PROBLEM DETAILS:
Determine the number of lines in the listing below in which the word "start" is present, and state it without comment.

EXERCISE DATA:
___
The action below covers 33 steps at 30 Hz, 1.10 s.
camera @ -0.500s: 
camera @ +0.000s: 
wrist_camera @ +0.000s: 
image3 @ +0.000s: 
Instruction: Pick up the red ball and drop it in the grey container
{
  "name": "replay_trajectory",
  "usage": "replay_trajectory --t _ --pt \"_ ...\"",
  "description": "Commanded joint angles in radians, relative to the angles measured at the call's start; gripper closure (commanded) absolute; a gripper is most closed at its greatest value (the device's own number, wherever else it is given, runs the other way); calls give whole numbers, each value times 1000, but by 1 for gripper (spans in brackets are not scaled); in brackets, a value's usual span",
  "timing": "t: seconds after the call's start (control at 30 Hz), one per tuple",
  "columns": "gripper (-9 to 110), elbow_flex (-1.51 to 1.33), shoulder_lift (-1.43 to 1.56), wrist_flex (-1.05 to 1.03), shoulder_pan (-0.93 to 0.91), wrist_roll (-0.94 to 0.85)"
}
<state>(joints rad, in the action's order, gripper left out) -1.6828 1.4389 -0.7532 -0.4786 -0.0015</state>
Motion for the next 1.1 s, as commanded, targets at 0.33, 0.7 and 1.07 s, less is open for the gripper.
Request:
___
COMPLETED TASK:
2